Happily, historically it is thought that the fort was occupied by II cohort of Tungrians a 1000 strong unit mixed unit.

 Notes.

 [1] Traditionally, the front ranks of a nominal army line is formed from the younger fitter soldiers, with the more senior and more experienced towards the back.  Support troops are the more senior soldiers who are not as physically fit, but are highly trained and well motivated. They represent the specialist in medicine, leather work, armourers and administrators, who do not routinely leave the fort; on campaign they travel with the baggage.  The eight men leather tents which each unit used, formed the basis of the layout of the camp, but would require a mule to carry, and a second to carry the collective equipment of the unit. The baggage is the most valuable part of the army group in the field

[2] The table below is based on the following

  1. .Bay width / stall width in Roman foot of 0.296m
  2.  Stall is the Stall width – 0.5‘
  3.  Assumes 4 horses per bay
  4.  Assumes two bays not in use or spare

[3] For the Emperor Caesar Titus Aelius Hadrianus Antoninus Augustus Pius, pontifex maximus, in the twenty-first year of tribunician power, four times consul, the Second Cohort of Tungrians, a thousand strong, part-mounted, publicly praised, (set this up) under Julius Verus, emperor’s propraetorian legate.

3 comments:

AlanL said...

Interesting blog, thanks.

There's a very good Roman military museum at Aalen in southern Germany, on the site of a big cavalry fort on the Limes that covered the Danube-Rhine gap.
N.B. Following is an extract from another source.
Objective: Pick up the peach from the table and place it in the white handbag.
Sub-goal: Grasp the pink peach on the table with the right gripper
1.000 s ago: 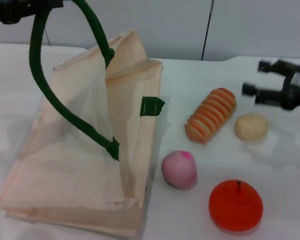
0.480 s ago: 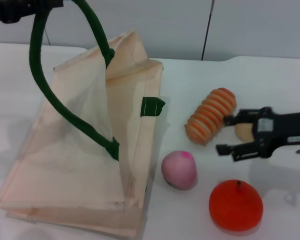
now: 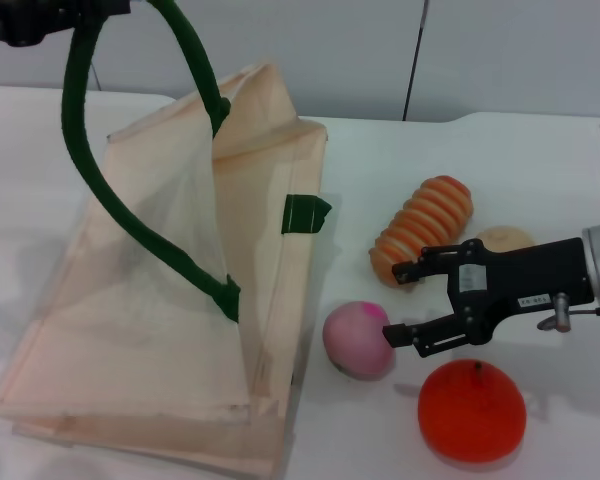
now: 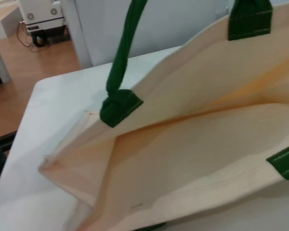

Their reconstruction of the common soldiers' barracks is similar to yours in the vertical elevation, but also horizontally divided up into two horse-two-man "apartments". No idea how solidly that is based on archaeological or documentary evidence though.

AlanL said...

Clarification: rather than separate stables & barracks - which as I understand it was the modern Europen cavalry model - they actually have the troopers living in the "hayloft" above their mounts.

Geoff Carter said...

Hi thanks for your comment; two story cavalry barracks did indeed become common in Europe and are well attested in British army camps. However, this is proper accommodation; the idea of soldiers living full time in a hay loft is utterly impractical.
I am not sure about Roman examples, this is study of Birrens, and is in part a response to ideas like the Wallsend Horse Toilets, with three horses packed into one half of an infantry barrack, which is impossible in any version of the real world with which I am familiar.